Yep, seems power draw and physical size just goes up and up. Used to be high end cards took a single 4 pin power connector, and a single slot cooling solution was just fine! Now we have double slot coolers as the standard, even on midrange cards, and sky high power requirements fulfilled by connectors that can barely handle the load (and fail at times).

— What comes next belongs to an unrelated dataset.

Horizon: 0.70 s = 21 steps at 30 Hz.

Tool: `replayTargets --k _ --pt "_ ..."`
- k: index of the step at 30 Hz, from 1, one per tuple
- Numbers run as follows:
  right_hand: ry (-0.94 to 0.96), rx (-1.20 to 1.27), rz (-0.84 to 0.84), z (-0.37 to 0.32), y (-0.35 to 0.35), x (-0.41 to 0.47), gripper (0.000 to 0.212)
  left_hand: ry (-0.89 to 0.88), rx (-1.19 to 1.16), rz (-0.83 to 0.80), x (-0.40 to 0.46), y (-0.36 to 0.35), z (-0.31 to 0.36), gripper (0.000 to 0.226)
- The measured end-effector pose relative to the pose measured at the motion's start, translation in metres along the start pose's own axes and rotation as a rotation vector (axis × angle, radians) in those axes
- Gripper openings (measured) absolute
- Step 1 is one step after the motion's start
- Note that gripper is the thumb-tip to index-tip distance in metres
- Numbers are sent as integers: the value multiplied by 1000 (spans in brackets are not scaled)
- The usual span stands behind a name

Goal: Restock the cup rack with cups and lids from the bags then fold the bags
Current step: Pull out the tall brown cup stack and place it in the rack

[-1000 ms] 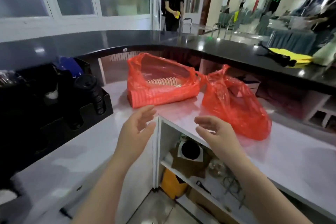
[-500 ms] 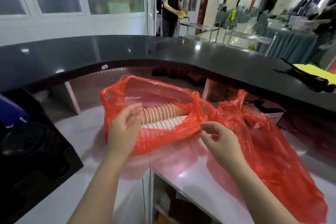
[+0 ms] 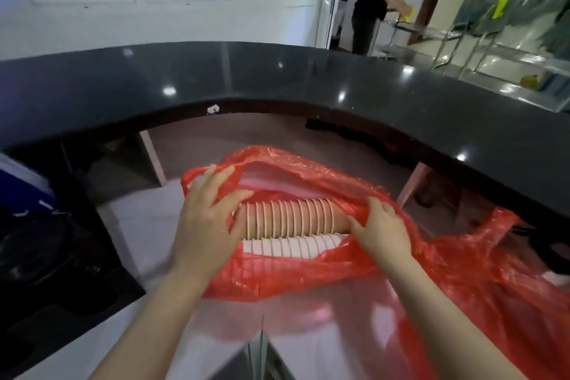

Still, you don't have to have the top of the line, especially if power draw is a concern. It's like complaining about the fuel efficiency achieved by a Ford Mustang when you could drive a Honda Civic instead.
 
This is not a fair comparison. Using a large cooler either air or water has much faster diminishing returns on a cpu compared to a gpu.
  1. Modern consumer cpu's, especially AMD, are designed to run upto 90c unless you manually limit them. AMD's boost clock algorithm and PBO will run the cpu as fast as the cooling allows. Better cooling can increase your performance with Ryzen cpu's.
  2. Modern consumer cpu's are becoming so compact it is challenging to transfer heat through the ihs to whatever cooler you have available. Run the cpu direct die cooling and temperature is a non-issue.
  3. GPU's are all direct die cooling. A 4090 with a good cooler may run cooler than a 7800x3d for example, but the 4090 is producing more than 3x as much heat. It is simply easier to manage heat with a gpu.
Otherwise I agree with you that despite the high power usage, the 4090 has rather impressive performance per watt even without undervolting or power limiting it.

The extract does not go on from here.